About this task:
Search the records below for "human" and copy every line it turns up in.

=== Section Start ===

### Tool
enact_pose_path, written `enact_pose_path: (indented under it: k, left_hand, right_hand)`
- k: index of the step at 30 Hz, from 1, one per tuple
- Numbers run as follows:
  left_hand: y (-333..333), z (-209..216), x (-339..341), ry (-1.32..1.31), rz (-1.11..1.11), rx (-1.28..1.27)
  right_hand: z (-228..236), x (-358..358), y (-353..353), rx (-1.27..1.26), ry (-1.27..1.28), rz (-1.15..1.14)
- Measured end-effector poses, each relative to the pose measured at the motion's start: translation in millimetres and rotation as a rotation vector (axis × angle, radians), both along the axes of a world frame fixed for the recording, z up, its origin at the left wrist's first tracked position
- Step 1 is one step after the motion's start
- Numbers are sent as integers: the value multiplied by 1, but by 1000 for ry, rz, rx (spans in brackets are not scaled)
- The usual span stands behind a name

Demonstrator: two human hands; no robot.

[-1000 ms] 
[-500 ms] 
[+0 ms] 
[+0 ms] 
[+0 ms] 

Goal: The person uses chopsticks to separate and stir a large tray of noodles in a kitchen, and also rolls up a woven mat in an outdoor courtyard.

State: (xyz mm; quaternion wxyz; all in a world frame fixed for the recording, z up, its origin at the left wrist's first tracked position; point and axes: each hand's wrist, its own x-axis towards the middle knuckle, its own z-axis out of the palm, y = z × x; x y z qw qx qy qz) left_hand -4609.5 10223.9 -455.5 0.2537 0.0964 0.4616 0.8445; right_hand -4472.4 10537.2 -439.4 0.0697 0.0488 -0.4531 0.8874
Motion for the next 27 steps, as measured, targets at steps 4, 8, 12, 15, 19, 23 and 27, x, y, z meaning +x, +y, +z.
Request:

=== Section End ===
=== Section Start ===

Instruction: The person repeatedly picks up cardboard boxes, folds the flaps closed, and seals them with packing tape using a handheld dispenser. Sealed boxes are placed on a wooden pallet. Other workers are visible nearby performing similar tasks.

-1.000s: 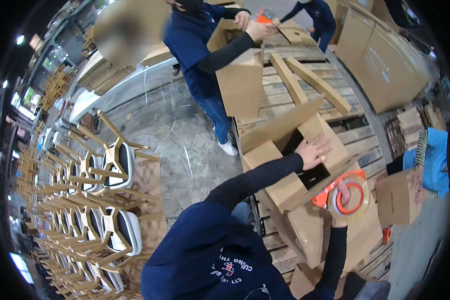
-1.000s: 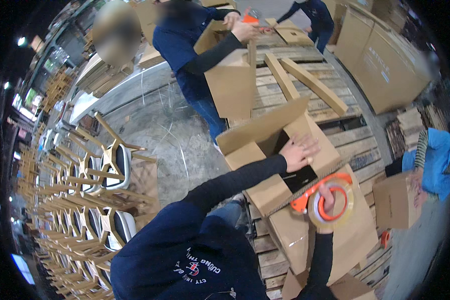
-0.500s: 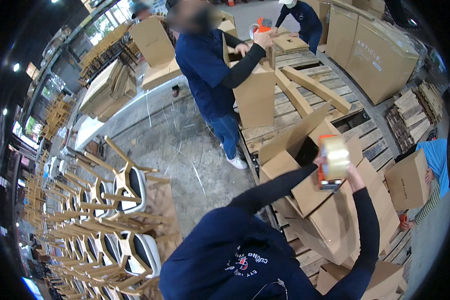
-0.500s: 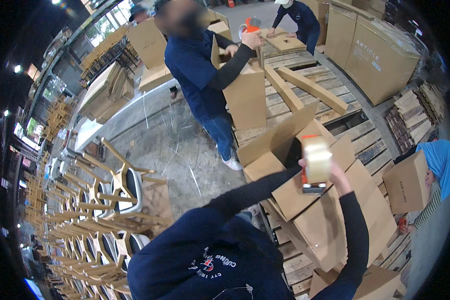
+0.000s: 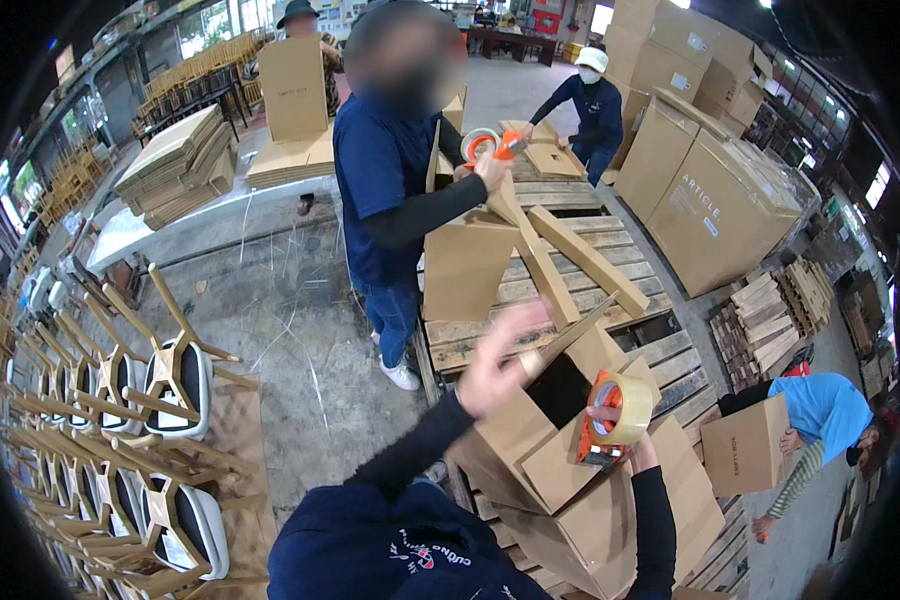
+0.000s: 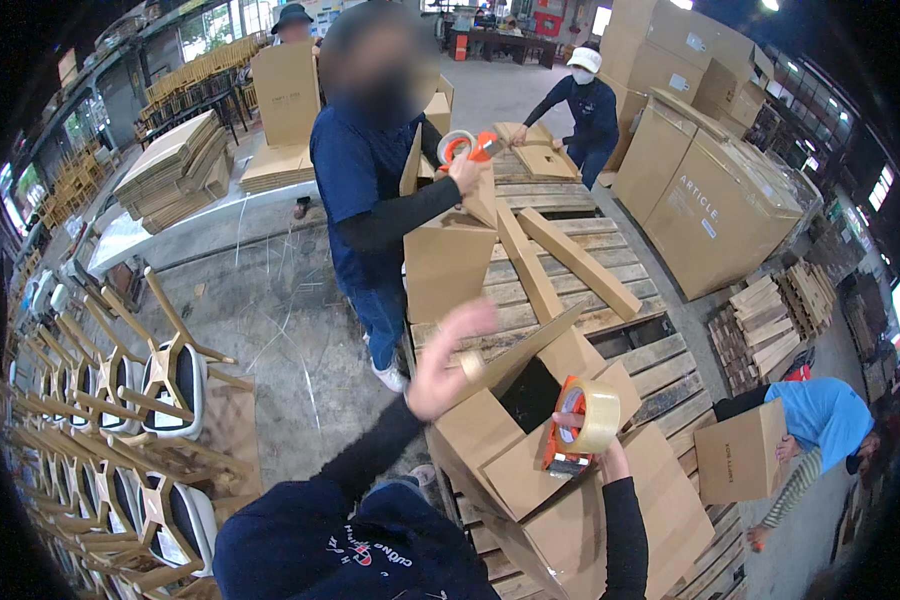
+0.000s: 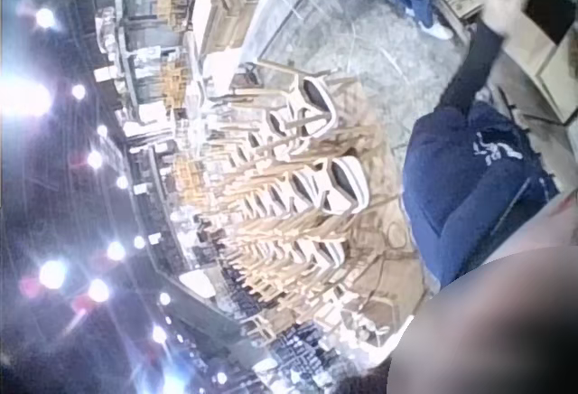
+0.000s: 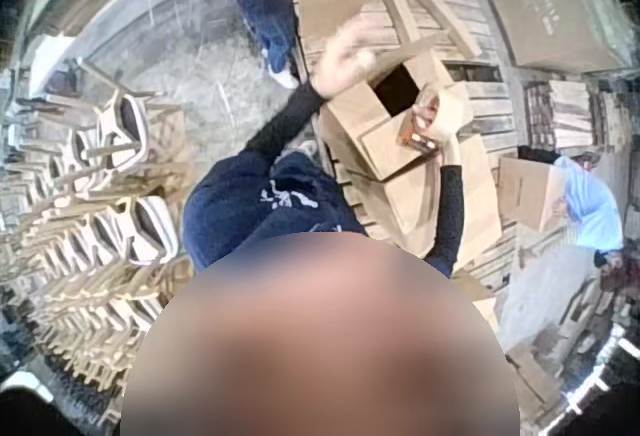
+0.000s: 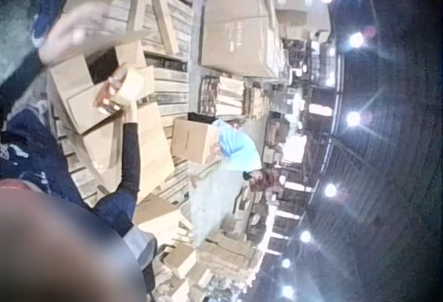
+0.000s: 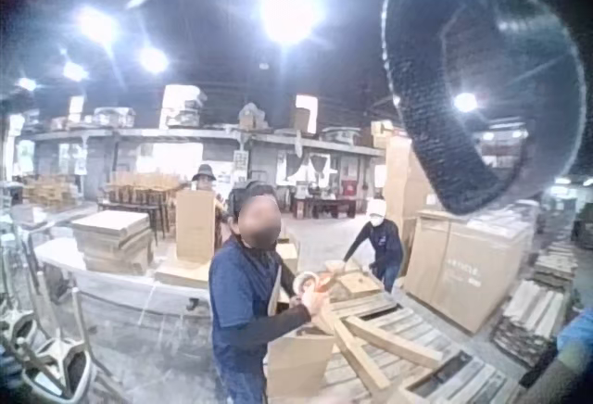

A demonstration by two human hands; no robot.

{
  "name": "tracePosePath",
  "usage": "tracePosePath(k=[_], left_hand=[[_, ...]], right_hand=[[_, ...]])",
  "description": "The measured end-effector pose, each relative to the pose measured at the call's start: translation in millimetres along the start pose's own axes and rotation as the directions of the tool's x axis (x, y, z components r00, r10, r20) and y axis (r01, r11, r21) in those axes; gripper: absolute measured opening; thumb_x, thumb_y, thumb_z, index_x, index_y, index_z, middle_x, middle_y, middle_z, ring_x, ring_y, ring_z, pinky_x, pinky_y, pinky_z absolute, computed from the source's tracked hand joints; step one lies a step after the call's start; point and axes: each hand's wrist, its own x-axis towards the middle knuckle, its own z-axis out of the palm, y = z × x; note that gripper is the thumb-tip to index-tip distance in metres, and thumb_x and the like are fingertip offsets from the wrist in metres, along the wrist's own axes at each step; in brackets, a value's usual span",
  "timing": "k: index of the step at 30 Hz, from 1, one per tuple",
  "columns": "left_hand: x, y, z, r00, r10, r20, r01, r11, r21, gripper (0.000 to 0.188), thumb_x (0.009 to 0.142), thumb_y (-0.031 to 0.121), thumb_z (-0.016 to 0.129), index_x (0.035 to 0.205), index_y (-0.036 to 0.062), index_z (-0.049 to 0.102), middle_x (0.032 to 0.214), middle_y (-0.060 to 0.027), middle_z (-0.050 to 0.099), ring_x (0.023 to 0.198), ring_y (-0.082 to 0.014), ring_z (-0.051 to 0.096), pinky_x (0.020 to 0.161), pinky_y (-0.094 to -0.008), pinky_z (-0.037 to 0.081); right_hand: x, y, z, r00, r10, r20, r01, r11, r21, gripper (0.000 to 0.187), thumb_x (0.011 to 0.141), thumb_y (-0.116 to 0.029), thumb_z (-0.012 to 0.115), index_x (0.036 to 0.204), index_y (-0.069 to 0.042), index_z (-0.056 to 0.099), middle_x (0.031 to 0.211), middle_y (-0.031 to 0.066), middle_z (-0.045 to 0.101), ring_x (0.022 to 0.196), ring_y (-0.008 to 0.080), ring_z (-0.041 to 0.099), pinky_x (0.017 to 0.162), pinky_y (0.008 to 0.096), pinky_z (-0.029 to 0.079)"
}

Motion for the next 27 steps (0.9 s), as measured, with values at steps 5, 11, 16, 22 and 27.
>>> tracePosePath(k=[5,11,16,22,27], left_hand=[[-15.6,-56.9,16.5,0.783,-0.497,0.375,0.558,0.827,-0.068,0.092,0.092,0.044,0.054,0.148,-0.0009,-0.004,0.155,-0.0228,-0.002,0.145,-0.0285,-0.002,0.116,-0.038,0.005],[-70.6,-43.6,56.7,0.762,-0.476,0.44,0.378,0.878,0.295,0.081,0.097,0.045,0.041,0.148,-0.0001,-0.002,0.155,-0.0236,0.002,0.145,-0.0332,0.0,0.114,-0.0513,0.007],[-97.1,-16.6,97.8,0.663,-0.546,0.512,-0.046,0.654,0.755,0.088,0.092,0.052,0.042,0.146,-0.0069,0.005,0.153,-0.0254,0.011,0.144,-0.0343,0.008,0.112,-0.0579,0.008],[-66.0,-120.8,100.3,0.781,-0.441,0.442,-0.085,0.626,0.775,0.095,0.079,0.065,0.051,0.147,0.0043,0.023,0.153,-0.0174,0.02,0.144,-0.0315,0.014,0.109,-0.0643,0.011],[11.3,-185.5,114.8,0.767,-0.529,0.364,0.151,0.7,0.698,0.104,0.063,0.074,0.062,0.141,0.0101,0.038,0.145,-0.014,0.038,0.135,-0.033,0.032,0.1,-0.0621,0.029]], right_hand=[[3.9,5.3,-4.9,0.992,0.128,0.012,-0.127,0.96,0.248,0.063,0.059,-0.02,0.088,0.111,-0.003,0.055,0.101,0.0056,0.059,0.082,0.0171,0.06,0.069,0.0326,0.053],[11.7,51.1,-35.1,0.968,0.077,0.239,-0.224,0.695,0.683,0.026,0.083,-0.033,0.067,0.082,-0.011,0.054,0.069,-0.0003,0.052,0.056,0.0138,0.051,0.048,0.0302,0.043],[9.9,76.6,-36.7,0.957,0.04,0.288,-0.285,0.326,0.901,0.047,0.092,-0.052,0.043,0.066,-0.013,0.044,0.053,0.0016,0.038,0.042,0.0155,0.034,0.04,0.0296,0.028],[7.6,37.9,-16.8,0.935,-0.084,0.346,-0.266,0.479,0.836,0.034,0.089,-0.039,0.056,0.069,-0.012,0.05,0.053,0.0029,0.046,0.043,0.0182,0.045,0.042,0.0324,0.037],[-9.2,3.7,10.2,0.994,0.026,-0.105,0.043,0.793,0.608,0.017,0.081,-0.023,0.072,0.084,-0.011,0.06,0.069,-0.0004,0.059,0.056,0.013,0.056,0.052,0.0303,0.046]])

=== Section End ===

Answer section:
Demonstrator: two human hands; no robot.
A demonstration by two human hands; no robot.

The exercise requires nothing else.